Around the world it is understood that the modern sources of productivity growth are skills and new ideas. The Productivity Commission has concluded there was no discernible acceleration in Australian workforce skills during the 1990s, with skills failing to contribute significantly to productivity growth. There was a faster increase in skills in the 1980s.

Labor rejects this low road to low skills and low wages.

A favoured vehicle for traveling this low road has been the increased use of casual employment: 30 percent of growth under the present government compared with 10 percent growth in full-time employment. Even the government-appointed employment advocate considers that the growth in casual employment has gone too far.

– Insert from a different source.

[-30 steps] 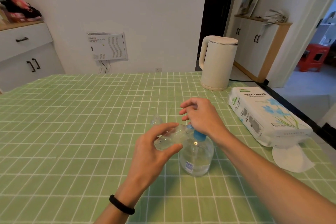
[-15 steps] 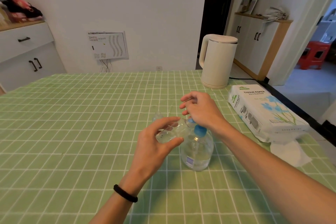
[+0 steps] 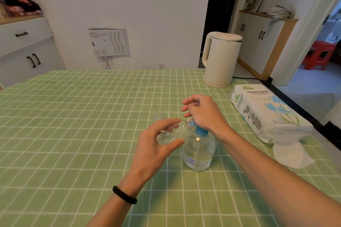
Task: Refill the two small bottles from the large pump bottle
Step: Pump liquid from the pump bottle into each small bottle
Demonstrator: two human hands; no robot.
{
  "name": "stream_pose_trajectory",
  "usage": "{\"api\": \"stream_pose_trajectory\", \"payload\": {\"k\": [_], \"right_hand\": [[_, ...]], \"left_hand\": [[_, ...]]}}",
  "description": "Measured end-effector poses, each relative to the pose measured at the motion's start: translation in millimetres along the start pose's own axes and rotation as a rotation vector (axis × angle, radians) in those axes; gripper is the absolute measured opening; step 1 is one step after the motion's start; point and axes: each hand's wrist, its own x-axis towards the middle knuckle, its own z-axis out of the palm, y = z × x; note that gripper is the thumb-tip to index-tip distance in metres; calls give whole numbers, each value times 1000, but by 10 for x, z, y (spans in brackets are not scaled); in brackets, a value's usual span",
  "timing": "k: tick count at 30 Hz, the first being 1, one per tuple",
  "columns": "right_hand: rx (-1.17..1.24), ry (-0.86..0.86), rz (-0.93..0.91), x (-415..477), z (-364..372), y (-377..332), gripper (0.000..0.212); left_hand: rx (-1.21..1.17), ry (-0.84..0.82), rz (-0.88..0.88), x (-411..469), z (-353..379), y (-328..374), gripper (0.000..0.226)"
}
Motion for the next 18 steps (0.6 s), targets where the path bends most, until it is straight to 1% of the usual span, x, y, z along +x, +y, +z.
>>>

Continuing productivity growth will be mission impossible if businesses fail to invest in the skills of their employees. Yet employers have little incentive to invest in training casual workers who are likely to leave if they find more secure jobs. Is it any wonder that the government's own Intergenerational Report forecasts productivity growth to slump back to mediocre 30-year average by 2005?

In justifying the use of casual employment the government chants the mantra of choice and flexibility. But it means choice for employers and downward flexibility for vulnerable working Australians. Casual employment denies workers basic working conditions like sick pay, holiday pay and overtime loadings. Casual employees find it very difficult to obtain mortgages and other bank loans.

Labor recognizes that there is a need for casual employment in seasonal and irregular work. We also recognize that some employees are not concerned about the lack of security and irregularity of casual work. These workers accept that their casual pay loading compensates for these disadvantages. But many worry about the lack of job security and other entitlements. They are often employed on a regular basis, most for over a year, with the same employer. A staggering 1.3 million Australians fall into this category.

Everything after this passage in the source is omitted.